Asunción, Paraguay. Chela, riche héritière, a mené la grande vie pendant trente ans avec Chiquita. Mais, au bord de la faillite, elle doit vendre tous ses biens et regarde Chiquita, accusée de fraude, partir en prison. Alors qu’elle n’a pas conduit depuis des années, Chela accepte de faire le taxi pour un groupe de riches femmes âgées de son quartier et fait la rencontre d’Angy. À ses côtés, Chela prend confiance en elle et cherche à ouvrir un nouveau chapitre de sa vie. Nous n’avons pas beaucoup l’occasion de voir des films paraguayens. Celui-ci a particulièrement frappé la Berlinale où il a obtenu trois prix (prix d’interprétation, prix de la critique et Ours d’argent du premier film).
Photo : Berlinale-2018
Marcelo Martinessi explique très bien la genèse de son film : «Il est impossible de parler du cinéma paraguayen sans avoir conscience des années sombres de son histoire et des nombreuses décennies durant lesquelles on ne pouvait pas réaliser de film. Dans les années 1960 et 1970, alors que le reste de l’Amérique latine racontait ses propres histoires sur grand écran, mon pays est resté invisible. La construction de notre propre cinématographie est donc aujourd’hui un défi majeur pour ma génération. Quand j’ai écrit l’histoire de Chela et Chiquita, j’ai réalisé que j’essayais de créer un dialogue avec cette période d’obscurité et avec une société qui ne veut pas changer, qui préfère rester cachée, accrochée à son ombre.»
«Le coup d’État le plus récent (2012) a montré qu’il y a toujours eu une sorte de complicité entre notre petite bourgeoisie et les régimes autoritaires.
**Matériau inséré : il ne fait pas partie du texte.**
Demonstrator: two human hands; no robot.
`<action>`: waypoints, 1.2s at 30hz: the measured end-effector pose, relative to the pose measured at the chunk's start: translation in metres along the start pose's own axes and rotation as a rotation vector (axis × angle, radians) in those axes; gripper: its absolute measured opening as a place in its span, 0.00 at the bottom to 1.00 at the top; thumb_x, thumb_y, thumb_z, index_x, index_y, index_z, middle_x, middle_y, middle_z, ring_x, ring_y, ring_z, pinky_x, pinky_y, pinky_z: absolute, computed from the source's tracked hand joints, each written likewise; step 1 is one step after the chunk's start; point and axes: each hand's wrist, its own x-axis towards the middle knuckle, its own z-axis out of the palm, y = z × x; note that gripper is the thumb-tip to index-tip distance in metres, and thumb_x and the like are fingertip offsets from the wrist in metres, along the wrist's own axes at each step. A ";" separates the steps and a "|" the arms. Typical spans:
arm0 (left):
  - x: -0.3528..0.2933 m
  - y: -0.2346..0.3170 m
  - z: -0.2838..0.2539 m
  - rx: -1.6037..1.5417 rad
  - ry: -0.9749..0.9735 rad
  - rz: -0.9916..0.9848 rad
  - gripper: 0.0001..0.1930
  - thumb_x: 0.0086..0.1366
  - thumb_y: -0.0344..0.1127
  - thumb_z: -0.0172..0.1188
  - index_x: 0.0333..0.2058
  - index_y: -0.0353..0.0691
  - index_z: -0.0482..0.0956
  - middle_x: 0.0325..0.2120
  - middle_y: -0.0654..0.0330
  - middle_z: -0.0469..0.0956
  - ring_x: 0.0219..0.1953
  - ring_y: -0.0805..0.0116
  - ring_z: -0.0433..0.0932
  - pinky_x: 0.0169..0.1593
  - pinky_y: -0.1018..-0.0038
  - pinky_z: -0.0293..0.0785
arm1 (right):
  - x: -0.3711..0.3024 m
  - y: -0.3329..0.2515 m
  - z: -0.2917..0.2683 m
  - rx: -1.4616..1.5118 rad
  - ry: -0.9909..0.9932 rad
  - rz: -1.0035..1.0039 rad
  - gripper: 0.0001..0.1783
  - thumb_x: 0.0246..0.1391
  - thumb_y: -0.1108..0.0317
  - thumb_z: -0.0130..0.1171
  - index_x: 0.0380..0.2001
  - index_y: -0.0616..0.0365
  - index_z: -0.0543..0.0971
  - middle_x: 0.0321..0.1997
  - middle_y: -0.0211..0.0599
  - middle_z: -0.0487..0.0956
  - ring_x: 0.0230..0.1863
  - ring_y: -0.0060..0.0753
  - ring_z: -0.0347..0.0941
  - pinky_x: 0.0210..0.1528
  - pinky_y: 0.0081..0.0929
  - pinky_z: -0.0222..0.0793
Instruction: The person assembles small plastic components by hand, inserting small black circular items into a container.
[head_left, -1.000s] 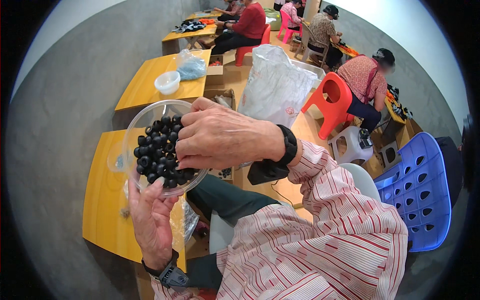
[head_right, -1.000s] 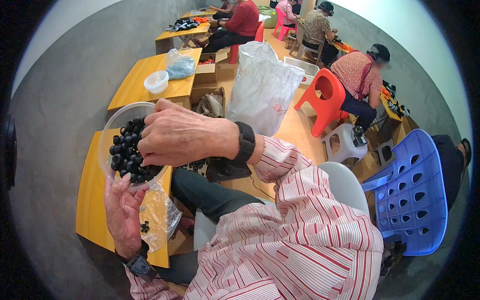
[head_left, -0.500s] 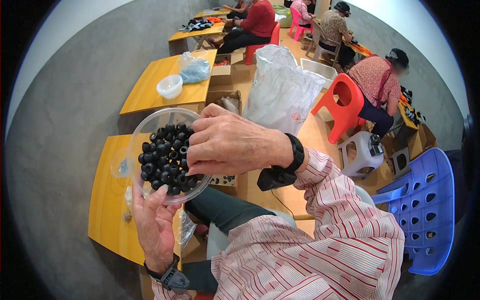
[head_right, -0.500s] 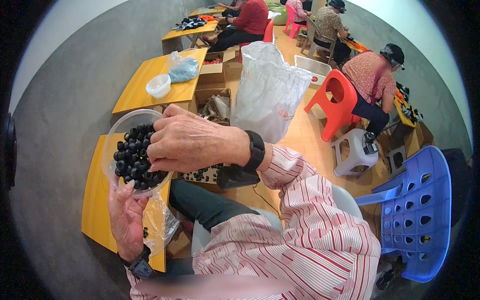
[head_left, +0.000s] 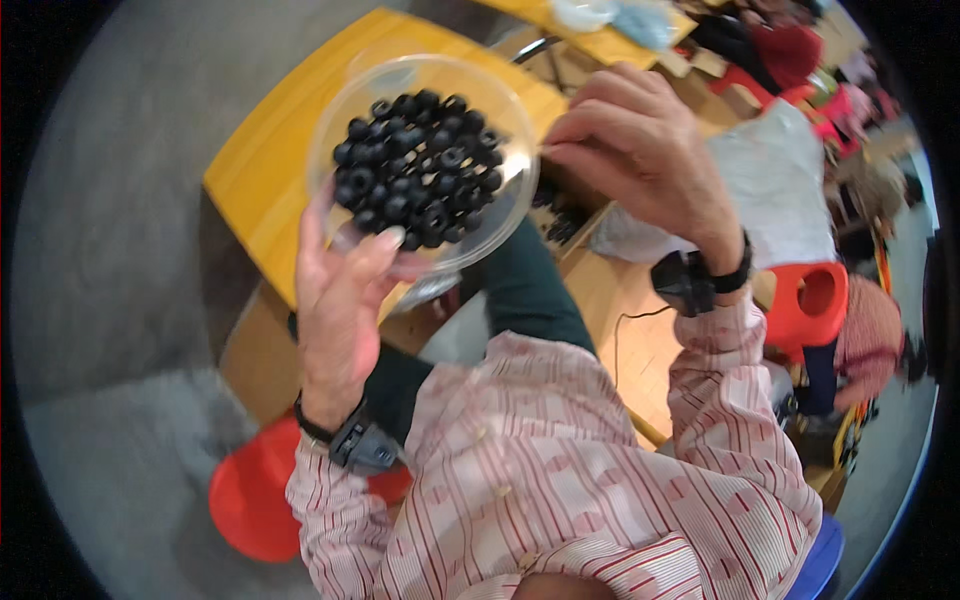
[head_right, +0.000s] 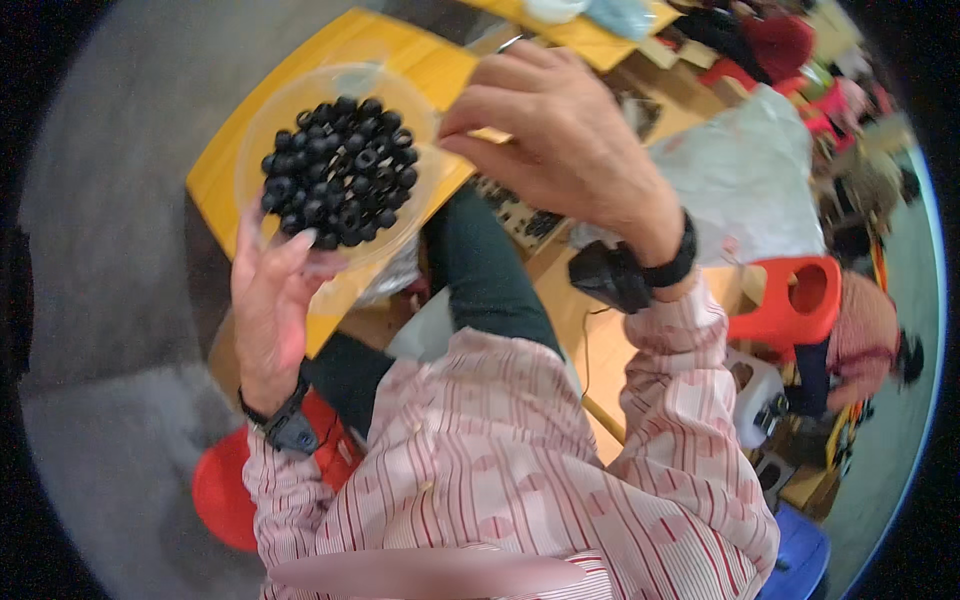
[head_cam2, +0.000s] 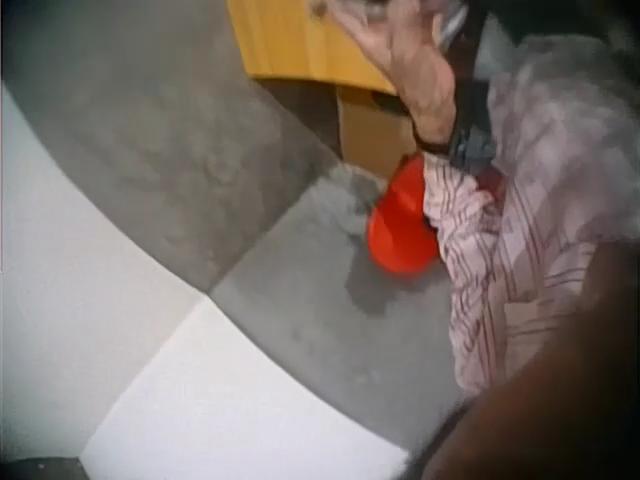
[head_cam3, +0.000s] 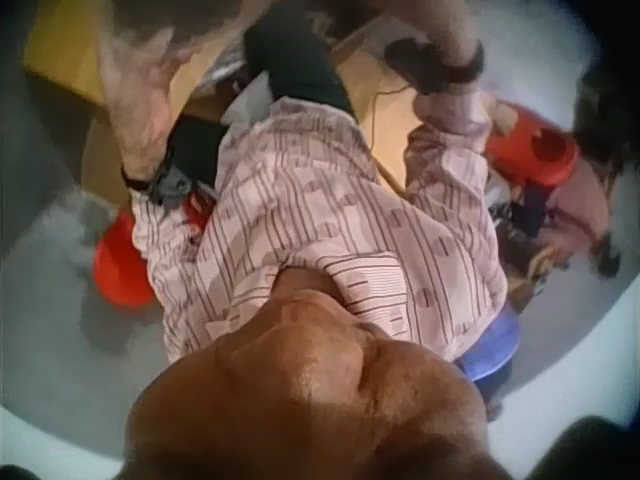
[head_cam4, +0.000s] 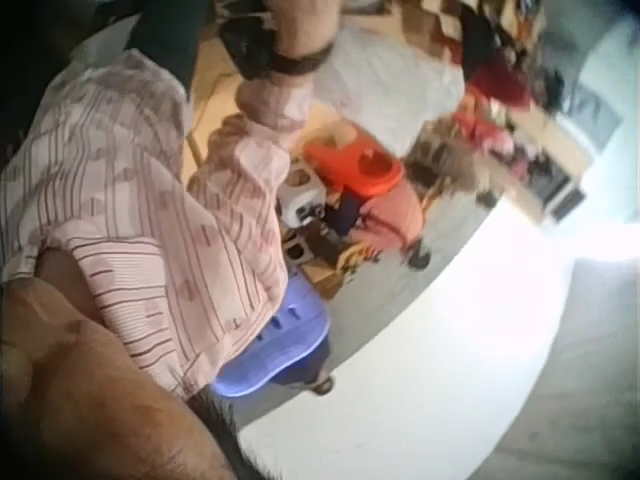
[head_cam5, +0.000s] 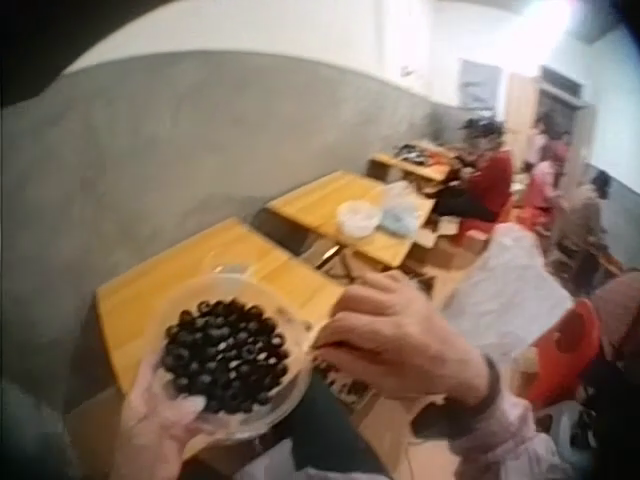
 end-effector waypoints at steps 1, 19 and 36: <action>-0.005 -0.001 -0.008 0.005 0.070 -0.007 0.36 0.55 0.28 0.57 0.62 0.38 0.52 0.43 0.50 0.74 0.34 0.64 0.79 0.41 0.69 0.77 | 0.004 -0.001 0.010 0.024 -0.034 -0.003 0.05 0.45 0.67 0.64 0.26 0.53 0.79 0.26 0.30 0.73 0.32 0.37 0.69 0.36 0.33 0.64; -0.089 -0.032 -0.059 -0.011 0.196 0.139 0.38 0.58 0.25 0.55 0.64 0.34 0.44 0.48 0.45 0.69 0.38 0.60 0.80 0.41 0.68 0.80 | 0.032 -0.086 0.083 0.121 -0.496 -0.292 0.07 0.41 0.68 0.64 0.27 0.51 0.78 0.26 0.25 0.72 0.36 0.30 0.68 0.45 0.31 0.59; -0.100 -0.066 -0.094 -0.155 0.316 -0.038 0.37 0.54 0.23 0.60 0.61 0.34 0.53 0.36 0.53 0.75 0.30 0.67 0.79 0.35 0.74 0.78 | 0.040 -0.125 0.138 -0.152 -0.551 -0.843 0.03 0.29 0.68 0.56 0.10 0.53 0.76 0.14 0.23 0.67 0.31 0.25 0.66 0.51 0.26 0.60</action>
Et je ne parle pas seulement des personnages forts qui ont façonné leur époque à coups de bottes et de fusils jusqu’à la fin des années 1980. Les nouveaux leaders «démocratiques», qui partagent désormais les bénéfices de la corruption et du trafic de drogue, ont eux aussi besoin de cette complicité pour inspirer les mêmes peurs et maintenir les mêmes silences. Personnellement, je m’intéresse à la vie quotidienne en dehors de ces zones de pouvoir…»
Chela, qui se retrouve seule après l’arrestation de Chiquita, vit dans un milieu fermé : sa maison, la prison où elle rend visite à Chiquita, et même ensuite sa voiture où elle conduit les riches mamies du quartier. Elle ne s’ouvrira qu’avec la rencontre d’Angy, qui ne participe pas à ce petit monde de commérage et qui a des problèmes personnels. Elle voit qu’elle peut fuir son enfermement. «J’ai eu un point de départ clair de l’histoire mais j’ai permis aux personnages de trouver une fin. Puis, au-delà des sentiments d’enfermement qui ont déclenché le processus d’écriture, et même au-delà de l’obscurité que je percevais comme le seul avenir possible pour mon pays, ces personnages m’ont montré qu’il y avait peut-être une porte ouverte à un nouveau départ. Ce fut une découverte magnifique et inattendue.»
Car dans sa voiture, Chela commence à percevoir qu’il existe un monde extérieur. Le réalisateur a trouvé et a su filmer des actrices formidables pour porter ce film (où l’on ne voit pratiquement pas d’hommes) qui n’a rien de caricatural. Encore un film qui montre le rôle des bonnes dans les familles bourgeoises. Les Héritières, premier film de Marcelo Martinessi, sera en salle à partir du 28 novembre.